## What is required
Return the records exactly, from the first line through the "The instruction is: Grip" line.

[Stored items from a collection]
-*-

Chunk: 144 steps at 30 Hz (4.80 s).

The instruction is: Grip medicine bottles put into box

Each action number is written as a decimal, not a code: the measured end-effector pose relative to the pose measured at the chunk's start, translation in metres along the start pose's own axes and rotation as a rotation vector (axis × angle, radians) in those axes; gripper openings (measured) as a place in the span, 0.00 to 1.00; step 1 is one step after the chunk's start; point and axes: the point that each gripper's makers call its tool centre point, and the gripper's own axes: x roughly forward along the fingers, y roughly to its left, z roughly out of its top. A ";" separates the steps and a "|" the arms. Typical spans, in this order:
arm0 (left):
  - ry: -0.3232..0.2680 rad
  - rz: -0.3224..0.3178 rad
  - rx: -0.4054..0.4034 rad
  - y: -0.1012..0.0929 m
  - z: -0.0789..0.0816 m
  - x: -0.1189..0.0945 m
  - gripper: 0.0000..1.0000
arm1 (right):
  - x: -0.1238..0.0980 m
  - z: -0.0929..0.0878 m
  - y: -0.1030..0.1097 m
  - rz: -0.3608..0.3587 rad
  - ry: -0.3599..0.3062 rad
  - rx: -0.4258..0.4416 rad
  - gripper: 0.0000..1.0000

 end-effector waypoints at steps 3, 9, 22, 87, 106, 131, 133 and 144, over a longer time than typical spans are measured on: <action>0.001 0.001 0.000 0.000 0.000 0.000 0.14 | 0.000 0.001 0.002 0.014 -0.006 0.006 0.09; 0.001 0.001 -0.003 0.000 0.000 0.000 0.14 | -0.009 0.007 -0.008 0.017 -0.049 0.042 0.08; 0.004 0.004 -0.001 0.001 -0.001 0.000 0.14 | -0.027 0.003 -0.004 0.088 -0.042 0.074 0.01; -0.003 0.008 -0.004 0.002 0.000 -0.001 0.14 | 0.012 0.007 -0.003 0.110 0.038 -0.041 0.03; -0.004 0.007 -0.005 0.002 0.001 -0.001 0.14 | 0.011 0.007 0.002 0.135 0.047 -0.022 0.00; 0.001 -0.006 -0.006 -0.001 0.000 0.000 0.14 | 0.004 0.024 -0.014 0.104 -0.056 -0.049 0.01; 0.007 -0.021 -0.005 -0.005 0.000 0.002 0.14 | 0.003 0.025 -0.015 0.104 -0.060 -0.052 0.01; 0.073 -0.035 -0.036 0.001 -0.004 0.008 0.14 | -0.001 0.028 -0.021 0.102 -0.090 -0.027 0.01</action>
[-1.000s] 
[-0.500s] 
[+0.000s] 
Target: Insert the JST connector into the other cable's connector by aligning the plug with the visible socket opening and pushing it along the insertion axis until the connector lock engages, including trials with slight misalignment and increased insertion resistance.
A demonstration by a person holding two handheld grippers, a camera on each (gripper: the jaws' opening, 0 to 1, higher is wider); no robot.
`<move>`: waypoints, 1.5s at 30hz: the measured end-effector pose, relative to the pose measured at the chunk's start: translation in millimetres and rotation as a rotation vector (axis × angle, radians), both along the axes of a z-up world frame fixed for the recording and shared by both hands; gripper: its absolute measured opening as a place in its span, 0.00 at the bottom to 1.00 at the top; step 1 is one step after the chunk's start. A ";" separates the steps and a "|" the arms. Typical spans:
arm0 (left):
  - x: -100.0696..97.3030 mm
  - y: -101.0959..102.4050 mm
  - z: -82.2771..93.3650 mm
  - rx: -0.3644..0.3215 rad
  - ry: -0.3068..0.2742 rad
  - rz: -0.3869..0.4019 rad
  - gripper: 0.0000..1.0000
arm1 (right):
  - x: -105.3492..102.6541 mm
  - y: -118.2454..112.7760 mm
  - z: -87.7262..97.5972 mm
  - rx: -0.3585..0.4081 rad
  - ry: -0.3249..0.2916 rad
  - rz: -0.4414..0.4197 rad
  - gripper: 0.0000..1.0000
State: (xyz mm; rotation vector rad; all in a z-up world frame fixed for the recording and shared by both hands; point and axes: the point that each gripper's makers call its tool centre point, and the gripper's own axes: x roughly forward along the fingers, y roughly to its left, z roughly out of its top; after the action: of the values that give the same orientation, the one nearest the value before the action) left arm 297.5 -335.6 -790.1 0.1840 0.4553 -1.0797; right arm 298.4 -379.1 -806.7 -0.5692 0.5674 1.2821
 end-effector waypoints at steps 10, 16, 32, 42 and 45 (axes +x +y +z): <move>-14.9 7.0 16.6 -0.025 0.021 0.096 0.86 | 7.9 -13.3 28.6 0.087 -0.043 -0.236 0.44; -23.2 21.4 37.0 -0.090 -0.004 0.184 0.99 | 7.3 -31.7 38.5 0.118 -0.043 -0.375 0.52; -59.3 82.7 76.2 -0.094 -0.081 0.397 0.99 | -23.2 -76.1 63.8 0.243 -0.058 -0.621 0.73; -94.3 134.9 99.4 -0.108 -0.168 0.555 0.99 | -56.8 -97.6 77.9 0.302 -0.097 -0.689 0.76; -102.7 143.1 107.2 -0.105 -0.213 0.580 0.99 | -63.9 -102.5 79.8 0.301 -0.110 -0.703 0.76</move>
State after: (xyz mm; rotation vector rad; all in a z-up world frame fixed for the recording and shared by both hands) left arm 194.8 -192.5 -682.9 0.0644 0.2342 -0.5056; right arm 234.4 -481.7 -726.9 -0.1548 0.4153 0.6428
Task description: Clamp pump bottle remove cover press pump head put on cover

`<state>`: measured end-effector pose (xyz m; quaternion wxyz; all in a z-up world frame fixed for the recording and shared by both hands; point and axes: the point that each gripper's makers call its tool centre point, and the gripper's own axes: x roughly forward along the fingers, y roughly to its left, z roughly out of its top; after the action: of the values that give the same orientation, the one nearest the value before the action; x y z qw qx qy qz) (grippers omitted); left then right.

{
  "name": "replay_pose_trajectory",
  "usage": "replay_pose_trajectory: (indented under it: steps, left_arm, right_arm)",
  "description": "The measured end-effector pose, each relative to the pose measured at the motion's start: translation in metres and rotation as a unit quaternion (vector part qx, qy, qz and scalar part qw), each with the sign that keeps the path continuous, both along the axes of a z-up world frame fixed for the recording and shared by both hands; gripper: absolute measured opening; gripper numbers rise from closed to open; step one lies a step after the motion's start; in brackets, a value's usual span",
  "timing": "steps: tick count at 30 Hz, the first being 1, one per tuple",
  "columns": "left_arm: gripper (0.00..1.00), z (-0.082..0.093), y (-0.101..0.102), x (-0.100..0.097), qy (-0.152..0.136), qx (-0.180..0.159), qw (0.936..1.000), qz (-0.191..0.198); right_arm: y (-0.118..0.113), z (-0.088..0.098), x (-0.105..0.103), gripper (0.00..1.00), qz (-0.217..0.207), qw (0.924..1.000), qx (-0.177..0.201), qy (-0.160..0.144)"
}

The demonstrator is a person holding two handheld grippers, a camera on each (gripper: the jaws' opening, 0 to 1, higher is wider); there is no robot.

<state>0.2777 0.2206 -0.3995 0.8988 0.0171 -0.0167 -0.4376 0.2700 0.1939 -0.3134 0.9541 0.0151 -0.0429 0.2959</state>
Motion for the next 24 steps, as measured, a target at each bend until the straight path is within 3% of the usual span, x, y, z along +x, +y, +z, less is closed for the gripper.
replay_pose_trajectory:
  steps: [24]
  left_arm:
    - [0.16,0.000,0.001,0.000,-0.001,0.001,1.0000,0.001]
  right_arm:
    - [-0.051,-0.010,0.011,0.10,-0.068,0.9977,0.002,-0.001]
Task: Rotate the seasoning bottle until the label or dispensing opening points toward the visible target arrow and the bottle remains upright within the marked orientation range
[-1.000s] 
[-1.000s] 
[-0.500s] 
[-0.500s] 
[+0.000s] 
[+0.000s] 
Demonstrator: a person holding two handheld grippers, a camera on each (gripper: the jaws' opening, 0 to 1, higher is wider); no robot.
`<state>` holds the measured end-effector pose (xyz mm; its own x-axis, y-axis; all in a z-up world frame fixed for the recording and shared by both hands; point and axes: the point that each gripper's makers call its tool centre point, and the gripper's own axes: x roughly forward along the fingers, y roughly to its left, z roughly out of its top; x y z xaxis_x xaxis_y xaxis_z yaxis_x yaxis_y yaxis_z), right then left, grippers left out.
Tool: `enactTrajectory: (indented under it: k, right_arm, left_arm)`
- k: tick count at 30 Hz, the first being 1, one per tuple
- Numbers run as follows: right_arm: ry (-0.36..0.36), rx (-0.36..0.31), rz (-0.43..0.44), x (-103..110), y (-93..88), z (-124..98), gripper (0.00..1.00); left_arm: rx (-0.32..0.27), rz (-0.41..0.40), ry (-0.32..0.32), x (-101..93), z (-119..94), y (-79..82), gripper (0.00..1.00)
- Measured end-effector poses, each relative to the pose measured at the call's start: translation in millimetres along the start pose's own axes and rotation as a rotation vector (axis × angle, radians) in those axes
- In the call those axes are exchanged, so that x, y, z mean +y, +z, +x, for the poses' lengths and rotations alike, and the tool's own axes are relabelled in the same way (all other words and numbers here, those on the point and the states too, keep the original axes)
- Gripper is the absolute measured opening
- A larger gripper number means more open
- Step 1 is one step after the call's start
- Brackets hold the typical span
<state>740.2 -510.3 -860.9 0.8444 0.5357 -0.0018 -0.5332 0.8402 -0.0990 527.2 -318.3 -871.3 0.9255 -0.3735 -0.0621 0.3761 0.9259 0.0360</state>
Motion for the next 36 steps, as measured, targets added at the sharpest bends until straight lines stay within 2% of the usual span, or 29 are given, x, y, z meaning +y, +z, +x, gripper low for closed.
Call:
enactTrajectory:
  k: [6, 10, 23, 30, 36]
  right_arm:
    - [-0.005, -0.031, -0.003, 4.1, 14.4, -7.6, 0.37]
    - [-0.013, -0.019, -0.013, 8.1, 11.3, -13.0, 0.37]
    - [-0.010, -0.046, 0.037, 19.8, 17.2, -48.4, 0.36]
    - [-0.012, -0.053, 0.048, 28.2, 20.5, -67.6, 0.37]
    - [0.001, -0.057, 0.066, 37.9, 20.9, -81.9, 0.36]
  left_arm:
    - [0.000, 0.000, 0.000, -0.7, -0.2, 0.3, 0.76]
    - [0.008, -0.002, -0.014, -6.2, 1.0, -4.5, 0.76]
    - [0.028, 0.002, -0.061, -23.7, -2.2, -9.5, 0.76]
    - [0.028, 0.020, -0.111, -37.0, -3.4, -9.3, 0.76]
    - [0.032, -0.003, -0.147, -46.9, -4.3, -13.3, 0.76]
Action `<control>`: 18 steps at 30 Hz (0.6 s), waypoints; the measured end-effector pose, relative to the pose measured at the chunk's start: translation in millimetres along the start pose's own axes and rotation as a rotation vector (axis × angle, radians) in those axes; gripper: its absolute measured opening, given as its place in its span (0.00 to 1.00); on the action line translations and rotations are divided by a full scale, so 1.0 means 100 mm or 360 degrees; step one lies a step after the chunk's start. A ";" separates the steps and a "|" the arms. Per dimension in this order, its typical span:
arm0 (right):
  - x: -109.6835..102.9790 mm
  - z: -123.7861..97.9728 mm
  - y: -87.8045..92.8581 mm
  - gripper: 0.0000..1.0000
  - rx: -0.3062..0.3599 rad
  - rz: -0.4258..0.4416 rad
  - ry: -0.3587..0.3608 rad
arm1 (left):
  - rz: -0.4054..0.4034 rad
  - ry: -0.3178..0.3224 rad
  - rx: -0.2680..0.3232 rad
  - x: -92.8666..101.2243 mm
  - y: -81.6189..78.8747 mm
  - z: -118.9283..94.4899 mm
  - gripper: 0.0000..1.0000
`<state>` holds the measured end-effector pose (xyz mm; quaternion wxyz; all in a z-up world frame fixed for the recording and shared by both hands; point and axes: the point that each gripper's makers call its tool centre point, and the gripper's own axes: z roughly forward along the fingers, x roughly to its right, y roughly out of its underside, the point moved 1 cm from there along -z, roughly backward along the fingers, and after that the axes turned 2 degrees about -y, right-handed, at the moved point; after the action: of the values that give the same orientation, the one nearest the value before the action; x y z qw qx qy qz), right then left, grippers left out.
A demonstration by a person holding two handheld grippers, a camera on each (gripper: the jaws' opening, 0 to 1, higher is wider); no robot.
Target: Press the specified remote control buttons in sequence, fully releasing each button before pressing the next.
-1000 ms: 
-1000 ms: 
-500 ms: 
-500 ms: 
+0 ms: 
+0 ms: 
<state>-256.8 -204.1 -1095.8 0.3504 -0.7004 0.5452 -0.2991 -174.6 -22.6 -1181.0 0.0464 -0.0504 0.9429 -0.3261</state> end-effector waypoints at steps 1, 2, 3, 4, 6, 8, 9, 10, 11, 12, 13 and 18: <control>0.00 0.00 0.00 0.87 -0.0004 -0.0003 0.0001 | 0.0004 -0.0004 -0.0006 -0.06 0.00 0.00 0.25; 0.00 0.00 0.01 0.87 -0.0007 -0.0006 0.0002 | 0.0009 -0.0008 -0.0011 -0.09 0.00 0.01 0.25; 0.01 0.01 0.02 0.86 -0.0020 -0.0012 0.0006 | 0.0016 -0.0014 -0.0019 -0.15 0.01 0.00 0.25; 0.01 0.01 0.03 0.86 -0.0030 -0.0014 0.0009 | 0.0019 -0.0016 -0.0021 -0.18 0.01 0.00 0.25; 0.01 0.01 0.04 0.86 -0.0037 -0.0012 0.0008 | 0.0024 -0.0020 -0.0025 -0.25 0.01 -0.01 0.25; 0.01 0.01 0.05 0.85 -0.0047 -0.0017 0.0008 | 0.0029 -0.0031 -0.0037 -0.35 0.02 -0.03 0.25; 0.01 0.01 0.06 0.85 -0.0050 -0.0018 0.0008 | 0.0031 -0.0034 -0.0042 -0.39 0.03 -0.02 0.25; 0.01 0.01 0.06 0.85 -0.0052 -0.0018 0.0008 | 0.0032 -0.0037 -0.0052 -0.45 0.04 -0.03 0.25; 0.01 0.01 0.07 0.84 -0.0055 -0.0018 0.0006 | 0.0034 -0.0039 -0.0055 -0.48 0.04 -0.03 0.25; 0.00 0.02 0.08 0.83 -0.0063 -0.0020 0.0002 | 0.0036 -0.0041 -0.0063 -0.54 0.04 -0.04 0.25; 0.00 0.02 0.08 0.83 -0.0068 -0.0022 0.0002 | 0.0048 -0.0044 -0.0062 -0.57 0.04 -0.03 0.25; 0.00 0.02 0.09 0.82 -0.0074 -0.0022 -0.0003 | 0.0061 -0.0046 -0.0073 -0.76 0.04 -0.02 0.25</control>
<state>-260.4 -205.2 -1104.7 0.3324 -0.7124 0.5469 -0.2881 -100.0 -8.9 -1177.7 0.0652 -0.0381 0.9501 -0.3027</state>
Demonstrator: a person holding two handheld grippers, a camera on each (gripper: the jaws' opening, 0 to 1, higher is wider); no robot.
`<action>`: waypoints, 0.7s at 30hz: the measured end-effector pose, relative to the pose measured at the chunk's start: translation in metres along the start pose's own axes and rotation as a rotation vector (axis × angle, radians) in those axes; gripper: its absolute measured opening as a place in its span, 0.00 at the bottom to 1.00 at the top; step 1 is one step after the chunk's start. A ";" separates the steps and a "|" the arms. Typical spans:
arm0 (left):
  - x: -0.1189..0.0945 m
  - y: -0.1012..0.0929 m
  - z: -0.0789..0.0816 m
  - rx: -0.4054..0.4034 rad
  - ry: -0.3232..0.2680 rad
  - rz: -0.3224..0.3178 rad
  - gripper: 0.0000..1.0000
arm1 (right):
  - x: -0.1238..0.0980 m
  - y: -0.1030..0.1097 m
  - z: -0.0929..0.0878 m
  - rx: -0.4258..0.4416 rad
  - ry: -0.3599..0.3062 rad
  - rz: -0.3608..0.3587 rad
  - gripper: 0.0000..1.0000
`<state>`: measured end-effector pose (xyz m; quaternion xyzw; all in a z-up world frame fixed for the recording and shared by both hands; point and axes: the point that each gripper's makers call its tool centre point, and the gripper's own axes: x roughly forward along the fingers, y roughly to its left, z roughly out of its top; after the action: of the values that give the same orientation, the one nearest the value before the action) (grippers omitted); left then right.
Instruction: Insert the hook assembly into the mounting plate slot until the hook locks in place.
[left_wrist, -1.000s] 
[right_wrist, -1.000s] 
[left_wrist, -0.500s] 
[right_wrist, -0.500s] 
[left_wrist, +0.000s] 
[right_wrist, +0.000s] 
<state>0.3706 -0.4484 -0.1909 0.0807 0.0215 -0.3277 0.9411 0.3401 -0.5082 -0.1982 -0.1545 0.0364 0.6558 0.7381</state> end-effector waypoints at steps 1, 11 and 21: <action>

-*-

## Exercise output
Chunk: 144 steps at 30 Hz (4.80 s).

The instruction is: Grip medicine bottles put into box

Nothing else is left to add to this answer.